- TASK
Beginning with the line below that contains "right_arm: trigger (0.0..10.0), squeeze" and ending with the line that contains "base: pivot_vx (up", copy every line exactly. Copy nothing else.

- SOURCE MATERIAL
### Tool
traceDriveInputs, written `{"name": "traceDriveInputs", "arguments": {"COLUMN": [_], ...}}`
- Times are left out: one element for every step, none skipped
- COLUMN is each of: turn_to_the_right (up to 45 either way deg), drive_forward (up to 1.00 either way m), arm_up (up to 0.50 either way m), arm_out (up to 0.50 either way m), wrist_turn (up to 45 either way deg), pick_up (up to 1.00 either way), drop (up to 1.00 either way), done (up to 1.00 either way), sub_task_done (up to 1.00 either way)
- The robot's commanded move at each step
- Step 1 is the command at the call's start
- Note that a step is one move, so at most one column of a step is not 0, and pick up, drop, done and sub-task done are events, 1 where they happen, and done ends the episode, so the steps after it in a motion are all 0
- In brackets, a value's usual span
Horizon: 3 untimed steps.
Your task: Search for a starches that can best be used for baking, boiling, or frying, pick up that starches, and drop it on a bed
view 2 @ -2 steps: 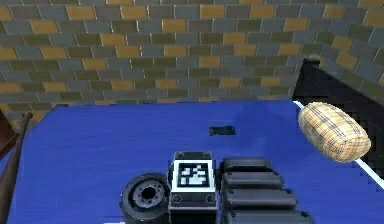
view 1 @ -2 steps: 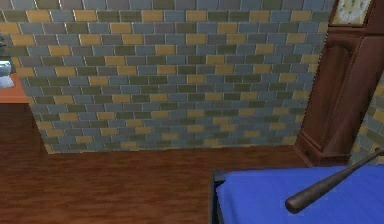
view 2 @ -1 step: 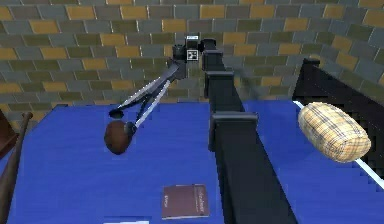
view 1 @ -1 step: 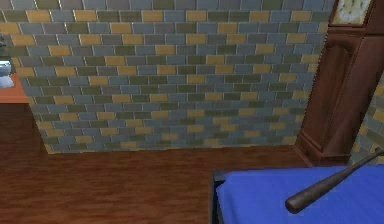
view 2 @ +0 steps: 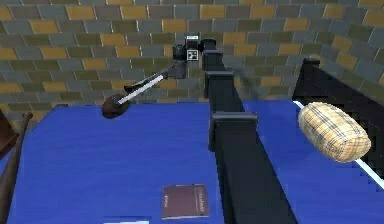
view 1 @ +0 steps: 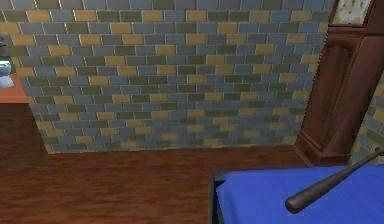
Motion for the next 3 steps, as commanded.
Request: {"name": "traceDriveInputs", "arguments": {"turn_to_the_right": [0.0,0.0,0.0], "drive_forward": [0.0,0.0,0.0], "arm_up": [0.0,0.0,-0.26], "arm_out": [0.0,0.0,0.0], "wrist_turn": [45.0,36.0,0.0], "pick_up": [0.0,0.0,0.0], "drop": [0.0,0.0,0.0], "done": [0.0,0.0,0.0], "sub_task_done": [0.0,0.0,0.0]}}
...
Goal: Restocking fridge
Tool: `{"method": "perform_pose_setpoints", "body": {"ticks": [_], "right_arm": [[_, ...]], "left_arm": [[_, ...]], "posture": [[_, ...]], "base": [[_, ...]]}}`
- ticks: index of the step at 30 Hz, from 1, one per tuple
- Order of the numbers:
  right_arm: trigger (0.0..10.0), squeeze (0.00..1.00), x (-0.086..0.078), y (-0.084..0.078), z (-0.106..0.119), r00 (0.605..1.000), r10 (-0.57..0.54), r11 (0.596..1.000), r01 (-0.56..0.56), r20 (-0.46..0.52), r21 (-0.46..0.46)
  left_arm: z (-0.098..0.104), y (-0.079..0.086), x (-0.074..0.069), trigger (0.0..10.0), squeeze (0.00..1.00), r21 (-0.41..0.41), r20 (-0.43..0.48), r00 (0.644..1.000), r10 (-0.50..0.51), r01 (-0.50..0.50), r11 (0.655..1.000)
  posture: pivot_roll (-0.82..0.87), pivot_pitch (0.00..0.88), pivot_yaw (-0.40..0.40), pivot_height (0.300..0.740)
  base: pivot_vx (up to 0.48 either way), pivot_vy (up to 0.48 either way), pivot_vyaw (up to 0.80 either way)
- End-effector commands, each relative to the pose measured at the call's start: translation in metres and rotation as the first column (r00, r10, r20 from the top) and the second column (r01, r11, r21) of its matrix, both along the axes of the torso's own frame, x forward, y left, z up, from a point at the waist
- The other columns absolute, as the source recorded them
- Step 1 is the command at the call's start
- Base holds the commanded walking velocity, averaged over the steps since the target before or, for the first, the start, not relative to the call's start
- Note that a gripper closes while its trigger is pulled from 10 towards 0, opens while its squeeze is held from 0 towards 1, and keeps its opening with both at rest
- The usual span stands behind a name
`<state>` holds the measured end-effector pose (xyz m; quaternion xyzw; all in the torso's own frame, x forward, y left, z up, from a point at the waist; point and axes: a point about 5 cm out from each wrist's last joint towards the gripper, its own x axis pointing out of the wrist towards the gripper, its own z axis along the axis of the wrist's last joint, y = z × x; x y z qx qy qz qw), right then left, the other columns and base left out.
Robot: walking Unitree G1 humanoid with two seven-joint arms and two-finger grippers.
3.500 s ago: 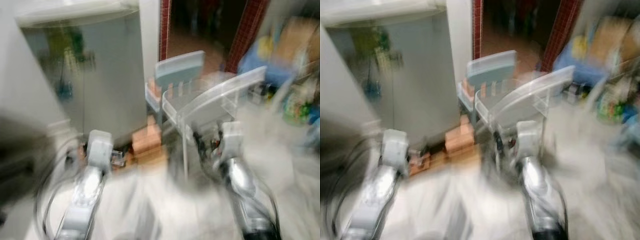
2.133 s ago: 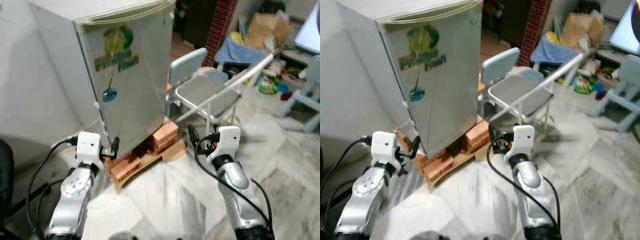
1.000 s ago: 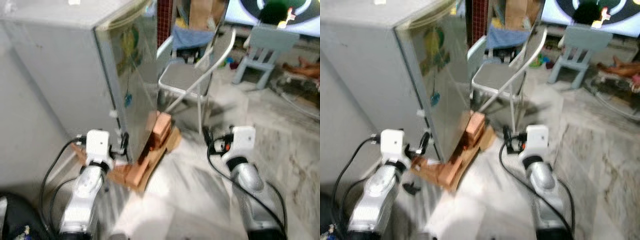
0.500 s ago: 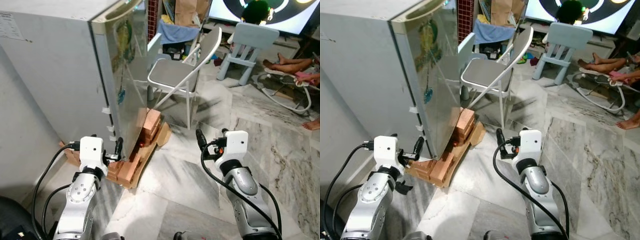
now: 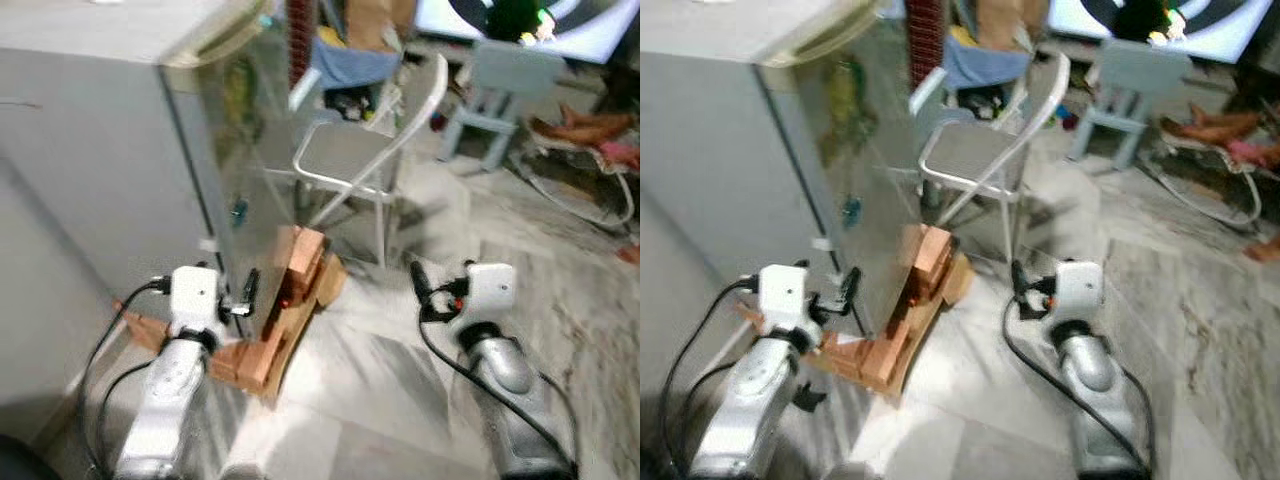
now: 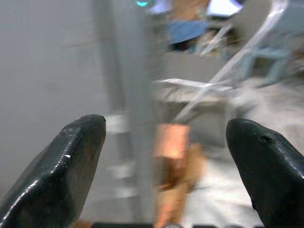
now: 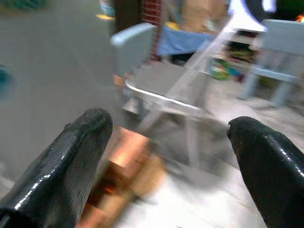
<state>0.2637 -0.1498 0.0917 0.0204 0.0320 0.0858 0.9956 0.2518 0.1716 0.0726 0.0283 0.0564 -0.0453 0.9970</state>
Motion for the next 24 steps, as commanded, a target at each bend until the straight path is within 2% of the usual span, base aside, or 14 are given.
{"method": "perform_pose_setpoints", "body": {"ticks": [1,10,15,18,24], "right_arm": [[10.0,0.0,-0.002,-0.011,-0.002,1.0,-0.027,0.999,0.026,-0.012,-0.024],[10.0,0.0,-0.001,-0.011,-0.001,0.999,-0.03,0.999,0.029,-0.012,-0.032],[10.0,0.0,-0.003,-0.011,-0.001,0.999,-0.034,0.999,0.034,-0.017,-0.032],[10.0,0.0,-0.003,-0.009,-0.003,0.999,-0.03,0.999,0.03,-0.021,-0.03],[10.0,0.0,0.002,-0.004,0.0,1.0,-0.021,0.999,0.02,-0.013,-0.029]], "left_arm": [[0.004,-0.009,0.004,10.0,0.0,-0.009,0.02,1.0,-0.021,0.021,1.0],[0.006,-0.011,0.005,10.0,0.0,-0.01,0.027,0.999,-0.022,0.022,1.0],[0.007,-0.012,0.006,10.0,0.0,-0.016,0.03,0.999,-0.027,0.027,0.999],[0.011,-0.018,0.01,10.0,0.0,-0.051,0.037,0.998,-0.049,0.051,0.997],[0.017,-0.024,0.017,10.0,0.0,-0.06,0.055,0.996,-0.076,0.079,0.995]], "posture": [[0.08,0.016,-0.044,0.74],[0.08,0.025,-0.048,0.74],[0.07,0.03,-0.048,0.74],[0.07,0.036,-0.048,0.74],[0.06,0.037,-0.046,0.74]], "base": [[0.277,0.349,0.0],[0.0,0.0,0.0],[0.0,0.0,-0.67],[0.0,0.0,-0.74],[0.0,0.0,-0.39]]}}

- EXERCISE SOLUTION
  right_arm: trigger (0.0..10.0), squeeze (0.00..1.00), x (-0.086..0.078), y (-0.084..0.078), z (-0.106..0.119), r00 (0.605..1.000), r10 (-0.57..0.54), r11 (0.596..1.000), r01 (-0.56..0.56), r20 (-0.46..0.52), r21 (-0.46..0.46)
  left_arm: z (-0.098..0.104), y (-0.079..0.086), x (-0.074..0.069), trigger (0.0..10.0), squeeze (0.00..1.00), r21 (-0.41..0.41), r20 (-0.43..0.48), r00 (0.644..1.000), r10 (-0.50..0.51), r01 (-0.50..0.50), r11 (0.655..1.000)
  posture: pivot_roll (-0.82..0.87), pivot_pitch (0.00..0.88), pivot_yaw (-0.40..0.40), pivot_height (0.300..0.740)
  base: pivot_vx (up to 0.48 either way), pivot_vy (up to 0.48 either way), pivot_vyaw (up to 0.80 either way)

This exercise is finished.